§ Task instructions: The records below are to be transcribed exactly from their first line to the line that has "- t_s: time", inclusive, with every picture omitted.

Excerpts from a dataset

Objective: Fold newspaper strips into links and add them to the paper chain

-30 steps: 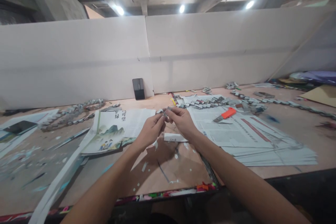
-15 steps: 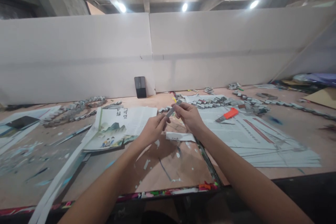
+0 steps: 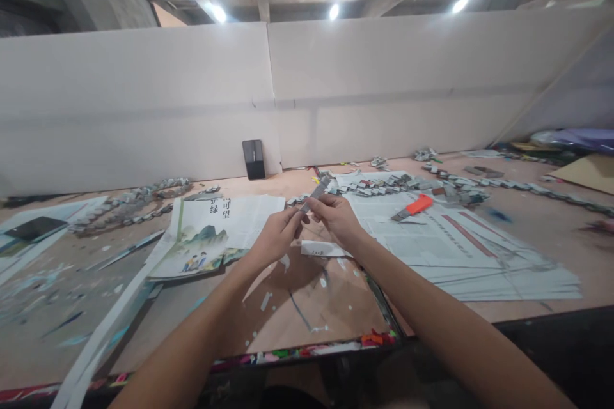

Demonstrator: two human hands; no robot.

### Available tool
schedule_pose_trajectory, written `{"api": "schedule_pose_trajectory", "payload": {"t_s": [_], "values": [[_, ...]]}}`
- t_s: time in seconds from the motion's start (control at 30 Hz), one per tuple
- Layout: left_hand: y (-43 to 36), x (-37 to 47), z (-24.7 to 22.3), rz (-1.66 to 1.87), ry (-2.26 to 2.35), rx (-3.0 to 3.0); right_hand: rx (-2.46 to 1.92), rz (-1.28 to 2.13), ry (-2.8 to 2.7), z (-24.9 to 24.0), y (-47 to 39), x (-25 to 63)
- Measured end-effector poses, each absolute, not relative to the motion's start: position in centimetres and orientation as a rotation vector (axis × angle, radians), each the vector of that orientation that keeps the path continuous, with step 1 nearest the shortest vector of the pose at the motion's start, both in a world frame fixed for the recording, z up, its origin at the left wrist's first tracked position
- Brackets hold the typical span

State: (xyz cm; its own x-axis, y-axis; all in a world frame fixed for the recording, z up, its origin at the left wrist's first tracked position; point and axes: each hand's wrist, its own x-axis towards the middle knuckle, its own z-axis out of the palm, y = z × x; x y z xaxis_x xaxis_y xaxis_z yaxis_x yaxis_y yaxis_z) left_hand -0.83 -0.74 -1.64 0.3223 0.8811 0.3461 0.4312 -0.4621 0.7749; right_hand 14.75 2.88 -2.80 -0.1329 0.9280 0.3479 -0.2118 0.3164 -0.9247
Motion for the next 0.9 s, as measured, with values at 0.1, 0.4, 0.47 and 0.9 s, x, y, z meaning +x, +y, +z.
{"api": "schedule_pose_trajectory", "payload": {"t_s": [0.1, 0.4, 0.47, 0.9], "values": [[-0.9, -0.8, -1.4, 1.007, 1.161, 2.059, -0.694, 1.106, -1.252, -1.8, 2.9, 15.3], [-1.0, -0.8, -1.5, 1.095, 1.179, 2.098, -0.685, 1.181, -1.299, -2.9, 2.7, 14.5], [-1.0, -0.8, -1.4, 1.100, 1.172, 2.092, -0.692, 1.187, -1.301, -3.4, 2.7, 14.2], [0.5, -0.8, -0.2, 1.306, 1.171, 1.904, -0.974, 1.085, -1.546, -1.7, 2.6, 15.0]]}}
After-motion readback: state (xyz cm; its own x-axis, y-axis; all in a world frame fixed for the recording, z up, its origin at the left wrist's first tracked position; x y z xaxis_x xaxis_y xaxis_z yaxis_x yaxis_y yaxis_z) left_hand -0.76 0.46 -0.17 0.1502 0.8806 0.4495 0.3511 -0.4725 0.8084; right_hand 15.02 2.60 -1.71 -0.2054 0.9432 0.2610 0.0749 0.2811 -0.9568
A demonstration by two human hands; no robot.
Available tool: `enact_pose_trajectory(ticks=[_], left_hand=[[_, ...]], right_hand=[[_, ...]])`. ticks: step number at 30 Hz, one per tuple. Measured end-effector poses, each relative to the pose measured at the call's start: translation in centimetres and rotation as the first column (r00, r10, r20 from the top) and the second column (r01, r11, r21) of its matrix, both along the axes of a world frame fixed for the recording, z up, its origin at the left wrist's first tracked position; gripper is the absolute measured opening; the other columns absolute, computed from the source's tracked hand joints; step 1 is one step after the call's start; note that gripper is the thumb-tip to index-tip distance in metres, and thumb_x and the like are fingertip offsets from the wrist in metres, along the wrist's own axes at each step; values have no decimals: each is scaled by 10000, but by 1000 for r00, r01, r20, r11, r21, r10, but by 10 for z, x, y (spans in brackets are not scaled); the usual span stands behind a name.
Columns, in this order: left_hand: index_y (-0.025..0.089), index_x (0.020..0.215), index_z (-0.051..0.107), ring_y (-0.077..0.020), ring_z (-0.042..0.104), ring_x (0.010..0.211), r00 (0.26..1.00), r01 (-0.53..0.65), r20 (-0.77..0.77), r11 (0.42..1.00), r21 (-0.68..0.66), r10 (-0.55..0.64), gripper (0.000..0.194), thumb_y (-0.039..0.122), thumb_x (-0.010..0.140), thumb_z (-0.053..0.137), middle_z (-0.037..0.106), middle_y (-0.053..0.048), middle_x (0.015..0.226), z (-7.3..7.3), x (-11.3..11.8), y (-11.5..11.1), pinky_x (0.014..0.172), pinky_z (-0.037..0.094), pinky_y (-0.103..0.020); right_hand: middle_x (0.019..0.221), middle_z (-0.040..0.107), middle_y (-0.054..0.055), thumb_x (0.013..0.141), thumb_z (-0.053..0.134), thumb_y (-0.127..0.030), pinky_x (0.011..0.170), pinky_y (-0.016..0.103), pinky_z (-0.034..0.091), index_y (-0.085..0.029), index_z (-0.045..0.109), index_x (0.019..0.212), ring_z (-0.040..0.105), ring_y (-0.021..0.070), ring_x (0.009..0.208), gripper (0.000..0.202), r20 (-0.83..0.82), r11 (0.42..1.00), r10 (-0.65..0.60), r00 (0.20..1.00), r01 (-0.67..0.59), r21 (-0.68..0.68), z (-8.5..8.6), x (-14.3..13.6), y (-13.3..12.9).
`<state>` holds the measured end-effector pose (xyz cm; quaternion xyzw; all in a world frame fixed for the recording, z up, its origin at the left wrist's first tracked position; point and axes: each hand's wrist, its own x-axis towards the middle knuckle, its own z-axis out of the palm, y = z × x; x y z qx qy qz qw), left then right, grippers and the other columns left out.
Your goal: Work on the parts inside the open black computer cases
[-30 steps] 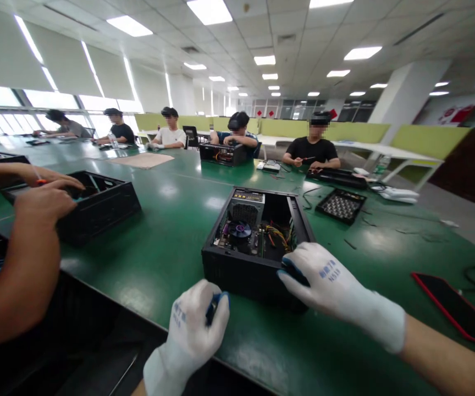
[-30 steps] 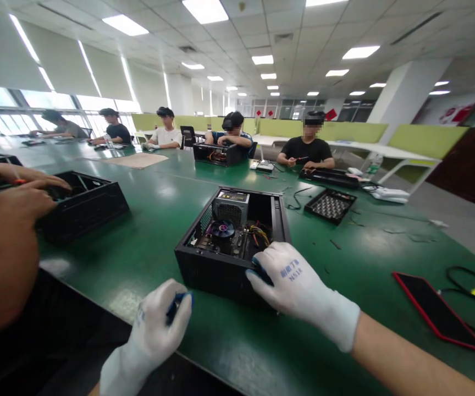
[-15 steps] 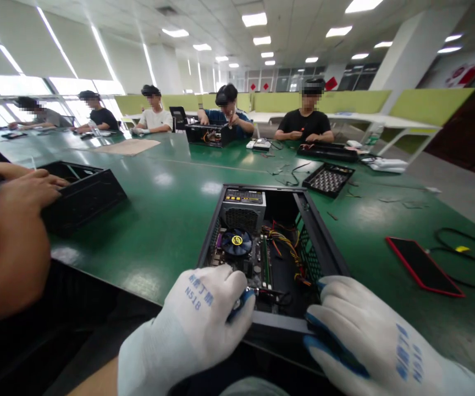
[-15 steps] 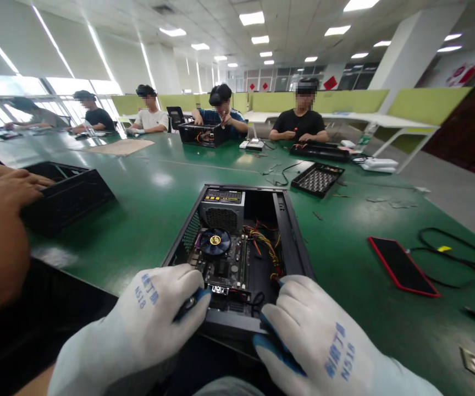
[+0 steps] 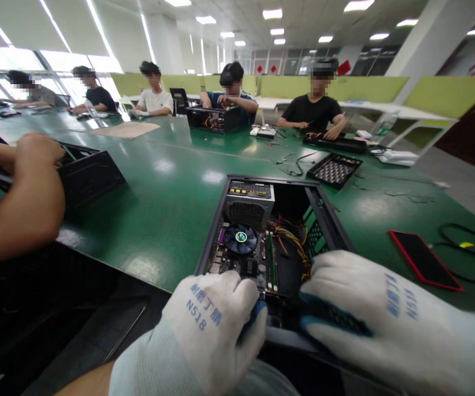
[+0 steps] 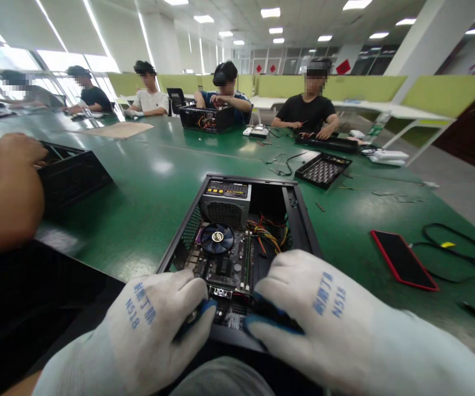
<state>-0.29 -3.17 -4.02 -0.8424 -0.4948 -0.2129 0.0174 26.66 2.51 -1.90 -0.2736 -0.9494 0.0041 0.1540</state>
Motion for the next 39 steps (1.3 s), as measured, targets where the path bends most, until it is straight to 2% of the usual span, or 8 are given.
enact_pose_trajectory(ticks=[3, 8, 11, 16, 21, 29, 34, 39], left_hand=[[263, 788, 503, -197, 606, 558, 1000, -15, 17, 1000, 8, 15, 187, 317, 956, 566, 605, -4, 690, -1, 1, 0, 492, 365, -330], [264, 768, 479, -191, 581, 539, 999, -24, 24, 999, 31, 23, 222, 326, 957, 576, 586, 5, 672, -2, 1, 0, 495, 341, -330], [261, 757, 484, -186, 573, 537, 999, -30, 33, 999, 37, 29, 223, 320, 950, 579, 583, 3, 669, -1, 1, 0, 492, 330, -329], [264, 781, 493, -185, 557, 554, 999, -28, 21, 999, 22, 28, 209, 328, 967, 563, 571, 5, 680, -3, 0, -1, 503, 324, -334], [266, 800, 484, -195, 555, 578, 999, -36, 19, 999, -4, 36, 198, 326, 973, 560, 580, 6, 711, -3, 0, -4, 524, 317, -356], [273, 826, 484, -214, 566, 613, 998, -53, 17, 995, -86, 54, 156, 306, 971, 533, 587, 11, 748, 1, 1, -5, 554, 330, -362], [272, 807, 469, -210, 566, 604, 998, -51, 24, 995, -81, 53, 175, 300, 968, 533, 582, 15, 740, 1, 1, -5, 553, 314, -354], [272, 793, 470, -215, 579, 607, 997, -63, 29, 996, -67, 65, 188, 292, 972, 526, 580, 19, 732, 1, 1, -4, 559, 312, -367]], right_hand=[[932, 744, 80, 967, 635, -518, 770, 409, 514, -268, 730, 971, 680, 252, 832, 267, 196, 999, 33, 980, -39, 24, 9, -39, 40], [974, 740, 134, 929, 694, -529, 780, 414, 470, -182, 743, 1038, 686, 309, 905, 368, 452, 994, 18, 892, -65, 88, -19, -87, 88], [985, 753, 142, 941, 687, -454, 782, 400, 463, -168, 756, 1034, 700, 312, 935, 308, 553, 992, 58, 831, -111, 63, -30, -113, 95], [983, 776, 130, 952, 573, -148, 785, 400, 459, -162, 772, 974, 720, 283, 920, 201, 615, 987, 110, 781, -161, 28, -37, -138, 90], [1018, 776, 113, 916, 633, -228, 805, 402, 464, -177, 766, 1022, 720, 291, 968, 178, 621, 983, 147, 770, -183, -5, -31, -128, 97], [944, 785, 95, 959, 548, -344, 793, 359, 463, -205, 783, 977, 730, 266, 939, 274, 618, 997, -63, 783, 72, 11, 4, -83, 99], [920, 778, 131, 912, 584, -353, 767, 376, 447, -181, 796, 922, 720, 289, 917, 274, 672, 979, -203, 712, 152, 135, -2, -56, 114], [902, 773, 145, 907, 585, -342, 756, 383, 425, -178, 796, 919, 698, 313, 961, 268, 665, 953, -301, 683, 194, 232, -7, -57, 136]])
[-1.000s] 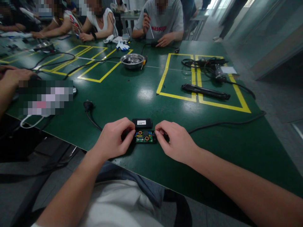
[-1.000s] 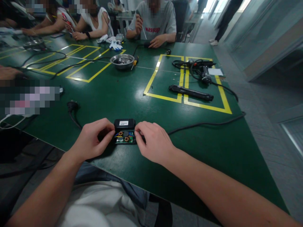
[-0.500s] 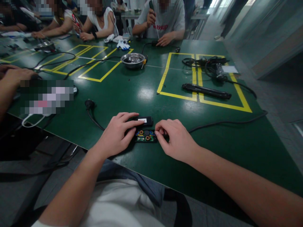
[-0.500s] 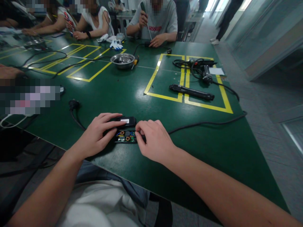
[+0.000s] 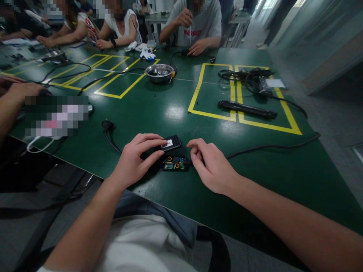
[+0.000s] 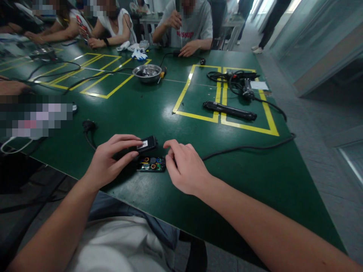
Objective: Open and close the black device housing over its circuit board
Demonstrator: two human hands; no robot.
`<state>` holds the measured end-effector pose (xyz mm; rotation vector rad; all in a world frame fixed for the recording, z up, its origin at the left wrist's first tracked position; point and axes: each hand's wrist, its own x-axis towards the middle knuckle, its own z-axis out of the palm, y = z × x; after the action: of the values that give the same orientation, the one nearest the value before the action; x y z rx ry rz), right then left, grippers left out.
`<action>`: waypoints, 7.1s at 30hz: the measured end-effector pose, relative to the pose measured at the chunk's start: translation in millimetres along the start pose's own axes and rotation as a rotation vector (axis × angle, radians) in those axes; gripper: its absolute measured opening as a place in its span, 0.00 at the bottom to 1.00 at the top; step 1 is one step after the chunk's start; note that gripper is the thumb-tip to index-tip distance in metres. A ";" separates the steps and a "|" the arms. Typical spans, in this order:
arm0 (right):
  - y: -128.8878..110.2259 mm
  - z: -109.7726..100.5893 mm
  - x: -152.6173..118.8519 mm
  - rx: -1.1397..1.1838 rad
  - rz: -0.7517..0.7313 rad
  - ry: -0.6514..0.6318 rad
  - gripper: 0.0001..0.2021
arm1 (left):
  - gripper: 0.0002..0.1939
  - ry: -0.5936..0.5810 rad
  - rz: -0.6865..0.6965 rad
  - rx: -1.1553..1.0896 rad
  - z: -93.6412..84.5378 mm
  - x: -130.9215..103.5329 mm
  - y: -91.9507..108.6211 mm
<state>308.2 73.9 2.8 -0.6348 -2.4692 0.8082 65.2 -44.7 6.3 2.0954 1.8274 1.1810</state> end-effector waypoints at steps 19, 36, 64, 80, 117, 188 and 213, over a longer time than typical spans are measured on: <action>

§ Response area:
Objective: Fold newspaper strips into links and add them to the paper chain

-30 steps: 
-15 steps: 
+0 steps: 

Demonstrator: two human hands; no robot.

### Available tool
schedule_pose_trajectory, written `{"api": "schedule_pose_trajectory", "payload": {"t_s": [_], "values": [[_, ...]]}}`
- t_s: time in seconds from the motion's start (control at 30 Hz), one per tuple

The answer given is complete as it stands.